Apply the same methodology to your home. Get to know the ins and outs of your household appliances and try to fix common issues instead of calling a repairman. Bring along all the tools you might need to fix or power your equipment, including extra light bulbs and gas for your stove or grill, as well as extra pipes, wires, wood, nails, bolts and screws.
Don’t Neglect Your Health
As you focus on taking care of your garden, home and vehicle, don’t neglect the most important thing: yourself. Nothing will send you rushing back to modern society like a sudden injury or illness. Maintain your health as time goes on to make sure you can still look after yourself and your property. Get plenty of sleep, make sure you have regular access to safe drinking water and eat more than just homegrown tomatoes and potatoes. Watch out for vitamin deficiencies, especially if meat becomes scarce in the winter.
Use caution when working around the property. You may be eager to be entirely self-sufficient, but don’t sacrifice your health and safety as a result. If you’re not sure how to safely fix a piece of equipment or complete a certain task, wait for assistance instead of doing something you might regret.
Make sure you know what to do in case of an emergency. Keep emergency contacts on hand and let your loved ones know where you’re going.
Having a backup emergency food storage can give you peace of mind while living off the grid, just in case something were to happen.
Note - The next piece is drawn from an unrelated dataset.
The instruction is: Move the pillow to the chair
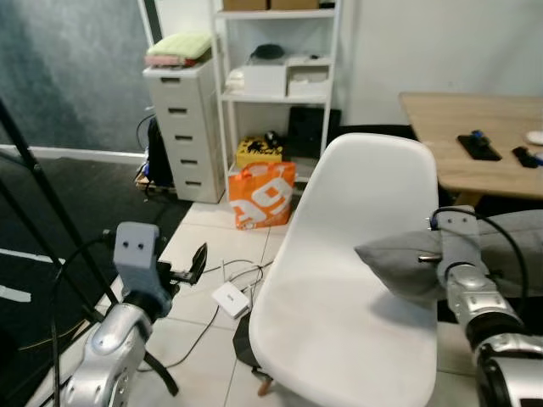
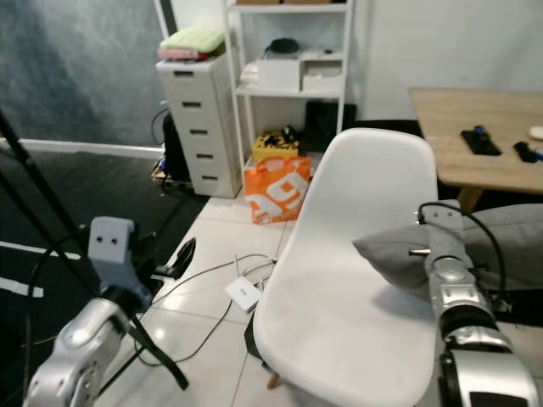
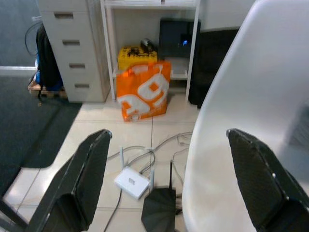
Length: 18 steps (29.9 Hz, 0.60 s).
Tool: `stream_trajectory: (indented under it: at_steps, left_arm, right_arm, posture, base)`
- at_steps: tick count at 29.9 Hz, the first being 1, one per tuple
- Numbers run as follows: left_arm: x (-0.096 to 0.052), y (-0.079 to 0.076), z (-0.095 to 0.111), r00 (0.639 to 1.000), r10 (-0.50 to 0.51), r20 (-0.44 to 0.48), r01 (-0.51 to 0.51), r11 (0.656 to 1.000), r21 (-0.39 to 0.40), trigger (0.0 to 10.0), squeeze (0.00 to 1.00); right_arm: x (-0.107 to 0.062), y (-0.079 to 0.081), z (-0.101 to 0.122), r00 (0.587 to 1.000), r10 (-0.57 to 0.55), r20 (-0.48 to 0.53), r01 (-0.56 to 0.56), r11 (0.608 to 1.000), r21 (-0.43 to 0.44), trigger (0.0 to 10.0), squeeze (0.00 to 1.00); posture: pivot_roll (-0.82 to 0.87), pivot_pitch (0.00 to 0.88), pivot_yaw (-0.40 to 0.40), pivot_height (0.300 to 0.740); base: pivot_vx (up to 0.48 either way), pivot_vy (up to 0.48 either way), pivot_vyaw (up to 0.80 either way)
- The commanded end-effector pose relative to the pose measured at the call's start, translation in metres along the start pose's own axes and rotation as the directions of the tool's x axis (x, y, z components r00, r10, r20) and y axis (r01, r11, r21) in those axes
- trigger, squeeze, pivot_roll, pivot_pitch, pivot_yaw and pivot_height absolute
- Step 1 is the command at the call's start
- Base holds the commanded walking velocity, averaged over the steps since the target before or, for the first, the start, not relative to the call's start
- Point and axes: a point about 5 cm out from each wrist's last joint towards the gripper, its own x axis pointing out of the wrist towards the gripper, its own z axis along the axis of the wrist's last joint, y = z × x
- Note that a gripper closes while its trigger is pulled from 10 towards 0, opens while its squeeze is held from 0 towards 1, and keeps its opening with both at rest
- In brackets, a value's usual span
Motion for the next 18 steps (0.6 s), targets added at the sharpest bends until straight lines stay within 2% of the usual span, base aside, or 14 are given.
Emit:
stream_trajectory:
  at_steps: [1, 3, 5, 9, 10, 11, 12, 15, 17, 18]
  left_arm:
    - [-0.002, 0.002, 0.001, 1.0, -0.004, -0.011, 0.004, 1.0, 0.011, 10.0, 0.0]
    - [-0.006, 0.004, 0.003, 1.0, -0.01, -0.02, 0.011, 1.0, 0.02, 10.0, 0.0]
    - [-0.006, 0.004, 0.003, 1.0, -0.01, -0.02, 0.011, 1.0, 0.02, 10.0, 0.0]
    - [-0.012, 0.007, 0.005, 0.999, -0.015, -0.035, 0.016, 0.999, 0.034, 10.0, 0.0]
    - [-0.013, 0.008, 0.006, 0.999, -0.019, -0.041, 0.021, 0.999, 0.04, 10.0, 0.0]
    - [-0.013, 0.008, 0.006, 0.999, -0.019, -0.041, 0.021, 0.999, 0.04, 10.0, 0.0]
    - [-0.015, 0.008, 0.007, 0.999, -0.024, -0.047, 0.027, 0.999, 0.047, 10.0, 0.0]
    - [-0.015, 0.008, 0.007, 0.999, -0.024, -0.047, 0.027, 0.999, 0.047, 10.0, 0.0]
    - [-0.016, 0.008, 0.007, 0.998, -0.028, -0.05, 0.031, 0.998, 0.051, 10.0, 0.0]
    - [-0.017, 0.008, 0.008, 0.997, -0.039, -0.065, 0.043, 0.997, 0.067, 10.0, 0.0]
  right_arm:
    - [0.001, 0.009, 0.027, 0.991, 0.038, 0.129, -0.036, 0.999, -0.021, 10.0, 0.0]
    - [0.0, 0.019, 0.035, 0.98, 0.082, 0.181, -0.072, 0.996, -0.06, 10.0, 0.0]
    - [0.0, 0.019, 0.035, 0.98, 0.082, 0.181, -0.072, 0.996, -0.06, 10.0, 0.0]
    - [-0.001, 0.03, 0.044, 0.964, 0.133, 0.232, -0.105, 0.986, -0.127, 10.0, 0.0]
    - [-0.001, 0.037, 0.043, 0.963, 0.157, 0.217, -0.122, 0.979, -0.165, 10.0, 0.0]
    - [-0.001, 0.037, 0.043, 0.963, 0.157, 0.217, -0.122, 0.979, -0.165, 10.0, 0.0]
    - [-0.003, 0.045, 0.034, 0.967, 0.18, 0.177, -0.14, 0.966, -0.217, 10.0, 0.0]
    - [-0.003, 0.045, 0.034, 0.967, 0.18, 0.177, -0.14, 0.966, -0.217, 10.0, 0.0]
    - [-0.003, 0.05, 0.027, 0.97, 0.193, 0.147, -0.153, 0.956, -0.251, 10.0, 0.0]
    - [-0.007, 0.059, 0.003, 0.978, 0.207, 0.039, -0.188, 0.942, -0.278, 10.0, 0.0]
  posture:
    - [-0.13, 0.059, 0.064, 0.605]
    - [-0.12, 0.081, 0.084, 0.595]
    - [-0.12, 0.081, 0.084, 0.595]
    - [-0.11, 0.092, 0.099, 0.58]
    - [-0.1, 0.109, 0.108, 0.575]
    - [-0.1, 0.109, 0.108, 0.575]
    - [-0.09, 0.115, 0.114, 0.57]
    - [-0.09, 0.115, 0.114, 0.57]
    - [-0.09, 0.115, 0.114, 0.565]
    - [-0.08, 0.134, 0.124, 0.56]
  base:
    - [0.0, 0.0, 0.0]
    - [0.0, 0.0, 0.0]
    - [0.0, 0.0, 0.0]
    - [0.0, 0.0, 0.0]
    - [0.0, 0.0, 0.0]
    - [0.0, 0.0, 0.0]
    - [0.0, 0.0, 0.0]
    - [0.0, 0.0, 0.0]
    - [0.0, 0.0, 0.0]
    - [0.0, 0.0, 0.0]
ReadyWise offers emergency food storage buckets that can last up to 25 years.
Homesteading can be a lot less romantic than it sounds, especially if you’re adamant about being self-sufficient. It takes a great deal of planning, conservation and precision. Use these tips to keep your equipment, home and vehicle safe when living off the grid. Try growing your own food and generating power to reduce your dependency on the outside world. With a little practice, you’ll be a professional homesteader before you know it.